> LISTED RECORDS
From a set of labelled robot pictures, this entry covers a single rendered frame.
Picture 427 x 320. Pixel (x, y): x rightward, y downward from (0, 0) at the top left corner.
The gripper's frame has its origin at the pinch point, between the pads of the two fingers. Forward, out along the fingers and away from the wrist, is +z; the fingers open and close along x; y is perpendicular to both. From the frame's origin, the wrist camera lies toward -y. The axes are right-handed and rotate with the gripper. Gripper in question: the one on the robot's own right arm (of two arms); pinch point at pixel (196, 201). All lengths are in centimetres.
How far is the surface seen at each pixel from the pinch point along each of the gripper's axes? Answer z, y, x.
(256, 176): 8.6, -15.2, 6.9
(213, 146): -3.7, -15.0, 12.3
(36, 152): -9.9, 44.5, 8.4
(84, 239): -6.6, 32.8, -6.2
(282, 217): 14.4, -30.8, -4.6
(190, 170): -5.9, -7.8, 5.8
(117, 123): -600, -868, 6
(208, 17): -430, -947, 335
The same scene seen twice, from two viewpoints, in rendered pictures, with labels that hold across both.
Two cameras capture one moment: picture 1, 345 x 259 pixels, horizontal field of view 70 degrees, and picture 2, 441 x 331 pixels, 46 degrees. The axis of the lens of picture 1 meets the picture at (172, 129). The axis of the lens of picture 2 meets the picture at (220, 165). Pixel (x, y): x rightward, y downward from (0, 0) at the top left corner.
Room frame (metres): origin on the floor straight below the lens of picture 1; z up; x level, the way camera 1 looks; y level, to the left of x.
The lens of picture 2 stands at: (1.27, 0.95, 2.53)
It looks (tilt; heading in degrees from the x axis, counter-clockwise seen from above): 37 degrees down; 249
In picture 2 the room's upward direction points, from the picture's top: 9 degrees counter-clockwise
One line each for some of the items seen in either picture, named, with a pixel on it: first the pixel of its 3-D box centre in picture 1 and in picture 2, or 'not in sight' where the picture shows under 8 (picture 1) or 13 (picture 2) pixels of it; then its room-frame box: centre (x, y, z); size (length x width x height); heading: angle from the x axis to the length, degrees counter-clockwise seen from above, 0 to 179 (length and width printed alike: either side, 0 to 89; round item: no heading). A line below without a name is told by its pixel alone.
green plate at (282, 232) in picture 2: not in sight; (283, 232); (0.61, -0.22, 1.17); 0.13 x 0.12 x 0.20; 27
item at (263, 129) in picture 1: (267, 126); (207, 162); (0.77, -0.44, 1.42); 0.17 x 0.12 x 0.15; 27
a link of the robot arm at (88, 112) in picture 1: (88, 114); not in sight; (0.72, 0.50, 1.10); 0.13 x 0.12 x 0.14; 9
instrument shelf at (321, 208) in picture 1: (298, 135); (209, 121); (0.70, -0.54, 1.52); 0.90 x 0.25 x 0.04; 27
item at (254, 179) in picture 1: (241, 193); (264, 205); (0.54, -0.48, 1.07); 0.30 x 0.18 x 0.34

> PROBLEM REQUIREMENTS
Looking at the entries above, can you reproduce exactly the lines from the one that holds "It looks (tilt;" through the one that holds "a link of the", and only those?

> ANSWER BELOW
It looks (tilt; heading in degrees from the x axis, counter-clockwise seen from above): 37 degrees down; 249
In picture 2 the room's upward direction points, from the picture's top: 9 degrees counter-clockwise
One line each for some of the items seen in either picture, named, with a pixel on it: first the pixel of its 3-D box centre in picture 1 and in picture 2, or 'not in sight' where the picture shows under 8 (picture 1) or 13 (picture 2) pixels of it; then its room-frame box: centre (x, y, z); size (length x width x height); heading: angle from the x axis to the length, degrees counter-clockwise seen from above, 0 to 179 (length and width printed alike: either side, 0 to 89; round item: no heading). A line below without a name is told by its pixel alone.
green plate at (282, 232) in picture 2: not in sight; (283, 232); (0.61, -0.22, 1.17); 0.13 x 0.12 x 0.20; 27
item at (263, 129) in picture 1: (267, 126); (207, 162); (0.77, -0.44, 1.42); 0.17 x 0.12 x 0.15; 27
a link of the robot arm at (88, 112) in picture 1: (88, 114); not in sight; (0.72, 0.50, 1.10); 0.13 x 0.12 x 0.14; 9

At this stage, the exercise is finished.